**** Task inputs
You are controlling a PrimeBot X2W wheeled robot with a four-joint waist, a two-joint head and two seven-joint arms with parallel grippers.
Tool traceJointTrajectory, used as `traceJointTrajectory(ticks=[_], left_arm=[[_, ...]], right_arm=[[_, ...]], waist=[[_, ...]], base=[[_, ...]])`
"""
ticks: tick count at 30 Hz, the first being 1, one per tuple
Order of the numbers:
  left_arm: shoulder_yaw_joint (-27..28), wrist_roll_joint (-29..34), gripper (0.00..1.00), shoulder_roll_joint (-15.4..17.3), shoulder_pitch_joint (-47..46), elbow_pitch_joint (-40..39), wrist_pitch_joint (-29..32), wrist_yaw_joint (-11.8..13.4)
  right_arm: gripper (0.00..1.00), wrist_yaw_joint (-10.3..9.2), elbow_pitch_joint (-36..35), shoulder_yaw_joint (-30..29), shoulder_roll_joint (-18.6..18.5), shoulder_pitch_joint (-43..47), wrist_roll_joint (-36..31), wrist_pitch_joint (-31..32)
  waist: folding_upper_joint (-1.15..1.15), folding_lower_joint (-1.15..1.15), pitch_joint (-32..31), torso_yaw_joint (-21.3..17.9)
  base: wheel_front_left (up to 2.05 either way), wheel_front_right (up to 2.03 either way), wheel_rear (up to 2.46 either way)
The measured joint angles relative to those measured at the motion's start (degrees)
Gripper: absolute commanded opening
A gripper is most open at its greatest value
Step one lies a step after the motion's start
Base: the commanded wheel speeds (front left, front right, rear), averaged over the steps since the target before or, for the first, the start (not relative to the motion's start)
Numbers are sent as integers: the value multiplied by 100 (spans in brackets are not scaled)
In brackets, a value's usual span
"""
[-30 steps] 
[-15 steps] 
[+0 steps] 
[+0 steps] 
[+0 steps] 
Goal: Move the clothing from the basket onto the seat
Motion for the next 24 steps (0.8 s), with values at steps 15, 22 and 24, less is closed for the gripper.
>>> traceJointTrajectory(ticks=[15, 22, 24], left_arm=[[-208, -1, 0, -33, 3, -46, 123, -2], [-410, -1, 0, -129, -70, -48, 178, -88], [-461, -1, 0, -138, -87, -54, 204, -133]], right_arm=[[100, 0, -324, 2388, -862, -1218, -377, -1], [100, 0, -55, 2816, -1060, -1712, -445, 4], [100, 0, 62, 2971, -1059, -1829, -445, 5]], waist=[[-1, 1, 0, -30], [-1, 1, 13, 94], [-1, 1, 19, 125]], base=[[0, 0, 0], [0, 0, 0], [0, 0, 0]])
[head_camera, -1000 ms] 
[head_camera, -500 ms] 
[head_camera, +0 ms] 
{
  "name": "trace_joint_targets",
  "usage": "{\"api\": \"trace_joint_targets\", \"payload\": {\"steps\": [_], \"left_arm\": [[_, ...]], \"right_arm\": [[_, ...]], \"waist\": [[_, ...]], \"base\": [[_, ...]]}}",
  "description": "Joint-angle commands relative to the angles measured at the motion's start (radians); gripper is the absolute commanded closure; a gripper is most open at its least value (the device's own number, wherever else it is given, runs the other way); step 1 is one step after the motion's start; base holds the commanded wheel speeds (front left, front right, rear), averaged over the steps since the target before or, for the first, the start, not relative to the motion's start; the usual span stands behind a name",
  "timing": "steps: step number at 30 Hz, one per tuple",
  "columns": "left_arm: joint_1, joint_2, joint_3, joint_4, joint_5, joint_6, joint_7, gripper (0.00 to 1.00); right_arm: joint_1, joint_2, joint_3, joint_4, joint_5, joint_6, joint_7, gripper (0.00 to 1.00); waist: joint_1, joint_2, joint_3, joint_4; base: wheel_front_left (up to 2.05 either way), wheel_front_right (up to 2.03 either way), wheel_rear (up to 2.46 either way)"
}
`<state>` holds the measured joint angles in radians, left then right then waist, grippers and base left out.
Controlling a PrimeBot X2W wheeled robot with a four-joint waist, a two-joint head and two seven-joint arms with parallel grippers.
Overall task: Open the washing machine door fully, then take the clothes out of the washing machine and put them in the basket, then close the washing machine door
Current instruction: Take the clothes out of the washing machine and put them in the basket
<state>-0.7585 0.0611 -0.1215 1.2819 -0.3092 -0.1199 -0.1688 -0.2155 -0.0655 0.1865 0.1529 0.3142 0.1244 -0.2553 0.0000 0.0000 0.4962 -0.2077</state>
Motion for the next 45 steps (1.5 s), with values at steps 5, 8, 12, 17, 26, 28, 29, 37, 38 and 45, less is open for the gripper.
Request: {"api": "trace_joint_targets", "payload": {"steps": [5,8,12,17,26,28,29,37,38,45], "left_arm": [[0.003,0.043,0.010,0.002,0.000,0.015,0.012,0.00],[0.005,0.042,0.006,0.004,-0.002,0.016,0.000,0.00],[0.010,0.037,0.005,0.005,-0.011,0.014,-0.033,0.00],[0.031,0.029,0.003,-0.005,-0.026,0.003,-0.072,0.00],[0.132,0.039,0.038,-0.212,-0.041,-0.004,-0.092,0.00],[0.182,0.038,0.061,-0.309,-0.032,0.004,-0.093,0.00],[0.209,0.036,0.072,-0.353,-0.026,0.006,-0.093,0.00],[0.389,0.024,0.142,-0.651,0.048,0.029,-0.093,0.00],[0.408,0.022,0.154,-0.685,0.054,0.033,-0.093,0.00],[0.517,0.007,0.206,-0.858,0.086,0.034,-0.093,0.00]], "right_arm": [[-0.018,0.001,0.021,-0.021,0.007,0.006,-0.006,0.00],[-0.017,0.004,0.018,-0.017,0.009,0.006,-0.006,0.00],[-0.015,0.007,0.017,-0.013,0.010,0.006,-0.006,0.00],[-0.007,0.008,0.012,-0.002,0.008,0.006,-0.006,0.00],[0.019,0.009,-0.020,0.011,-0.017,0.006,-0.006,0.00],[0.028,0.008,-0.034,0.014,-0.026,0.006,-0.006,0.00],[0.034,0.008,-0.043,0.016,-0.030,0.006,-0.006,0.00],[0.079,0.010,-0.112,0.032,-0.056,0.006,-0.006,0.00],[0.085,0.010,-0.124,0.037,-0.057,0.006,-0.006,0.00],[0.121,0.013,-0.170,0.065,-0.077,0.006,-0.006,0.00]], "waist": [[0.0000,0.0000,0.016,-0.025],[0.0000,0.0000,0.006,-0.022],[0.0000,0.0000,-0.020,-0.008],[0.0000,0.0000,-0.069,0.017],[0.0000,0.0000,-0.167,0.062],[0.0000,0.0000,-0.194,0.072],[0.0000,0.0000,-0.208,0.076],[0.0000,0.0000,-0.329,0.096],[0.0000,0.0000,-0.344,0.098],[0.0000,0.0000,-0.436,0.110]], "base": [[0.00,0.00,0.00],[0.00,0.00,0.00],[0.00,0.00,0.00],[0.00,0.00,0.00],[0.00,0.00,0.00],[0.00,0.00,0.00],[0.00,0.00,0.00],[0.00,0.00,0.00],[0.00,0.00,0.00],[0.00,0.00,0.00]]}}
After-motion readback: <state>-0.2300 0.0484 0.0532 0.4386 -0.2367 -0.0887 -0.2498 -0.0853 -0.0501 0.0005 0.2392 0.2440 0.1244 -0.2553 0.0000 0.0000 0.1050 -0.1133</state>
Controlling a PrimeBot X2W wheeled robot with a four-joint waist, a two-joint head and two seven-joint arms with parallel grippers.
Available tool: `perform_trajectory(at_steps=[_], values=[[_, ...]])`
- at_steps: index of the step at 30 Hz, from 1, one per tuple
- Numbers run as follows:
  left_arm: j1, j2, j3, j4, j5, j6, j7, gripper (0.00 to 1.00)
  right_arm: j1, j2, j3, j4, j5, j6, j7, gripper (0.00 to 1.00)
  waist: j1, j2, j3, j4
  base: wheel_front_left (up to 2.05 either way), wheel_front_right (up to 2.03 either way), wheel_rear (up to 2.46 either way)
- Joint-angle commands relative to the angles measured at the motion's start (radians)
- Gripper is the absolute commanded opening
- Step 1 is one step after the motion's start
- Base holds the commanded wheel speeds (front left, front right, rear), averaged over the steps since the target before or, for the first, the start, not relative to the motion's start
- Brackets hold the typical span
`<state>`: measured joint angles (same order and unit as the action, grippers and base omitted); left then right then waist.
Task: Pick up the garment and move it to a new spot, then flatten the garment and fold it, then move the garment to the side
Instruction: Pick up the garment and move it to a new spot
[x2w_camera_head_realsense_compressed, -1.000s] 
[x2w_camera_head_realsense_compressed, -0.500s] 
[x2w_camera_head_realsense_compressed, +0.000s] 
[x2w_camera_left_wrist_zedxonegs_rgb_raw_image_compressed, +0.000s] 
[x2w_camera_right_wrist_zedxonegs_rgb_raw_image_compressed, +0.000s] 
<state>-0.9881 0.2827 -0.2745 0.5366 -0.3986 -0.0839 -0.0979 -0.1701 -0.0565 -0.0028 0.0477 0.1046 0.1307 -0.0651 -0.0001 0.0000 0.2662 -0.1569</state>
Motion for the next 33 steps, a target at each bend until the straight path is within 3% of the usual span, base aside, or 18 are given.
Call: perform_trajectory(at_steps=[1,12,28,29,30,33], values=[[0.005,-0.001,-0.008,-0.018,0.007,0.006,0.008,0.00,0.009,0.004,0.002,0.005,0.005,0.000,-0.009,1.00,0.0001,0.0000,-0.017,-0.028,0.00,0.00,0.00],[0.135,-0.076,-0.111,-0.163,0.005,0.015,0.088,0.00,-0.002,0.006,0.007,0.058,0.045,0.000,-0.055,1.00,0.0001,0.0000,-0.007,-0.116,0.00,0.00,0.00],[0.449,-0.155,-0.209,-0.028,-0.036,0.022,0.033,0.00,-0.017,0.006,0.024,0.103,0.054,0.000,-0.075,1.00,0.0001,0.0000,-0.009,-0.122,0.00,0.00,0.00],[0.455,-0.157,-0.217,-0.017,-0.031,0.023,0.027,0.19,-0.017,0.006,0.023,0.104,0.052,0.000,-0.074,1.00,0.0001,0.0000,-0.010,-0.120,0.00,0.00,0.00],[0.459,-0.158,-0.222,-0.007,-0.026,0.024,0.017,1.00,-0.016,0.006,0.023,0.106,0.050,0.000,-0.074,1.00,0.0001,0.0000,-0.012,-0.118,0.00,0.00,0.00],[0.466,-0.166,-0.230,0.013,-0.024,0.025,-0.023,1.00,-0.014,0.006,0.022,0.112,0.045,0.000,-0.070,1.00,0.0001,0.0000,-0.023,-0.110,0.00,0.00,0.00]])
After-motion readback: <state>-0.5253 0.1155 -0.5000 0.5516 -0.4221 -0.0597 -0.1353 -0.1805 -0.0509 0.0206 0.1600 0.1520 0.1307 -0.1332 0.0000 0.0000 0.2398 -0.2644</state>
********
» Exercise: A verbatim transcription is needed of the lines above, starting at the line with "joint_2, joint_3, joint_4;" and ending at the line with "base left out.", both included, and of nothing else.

» Answer to this exercise:
  "columns": "left_arm: joint_1, joint_2, joint_3, joint_4, joint_5, joint_6, joint_7, gripper (0.00 to 1.00); right_arm: joint_1, joint_2, joint_3, joint_4, joint_5, joint_6, joint_7, gripper (0.00 to 1.00); waist: joint_1, joint_2, joint_3, joint_4; base: wheel_front_left (up to 2.05 either way), wheel_front_right (up to 2.03 either way), wheel_rear (up to 2.46 either way)"
}
`<state>` holds the measured joint angles in radians, left then right then waist, grippers and base left out.

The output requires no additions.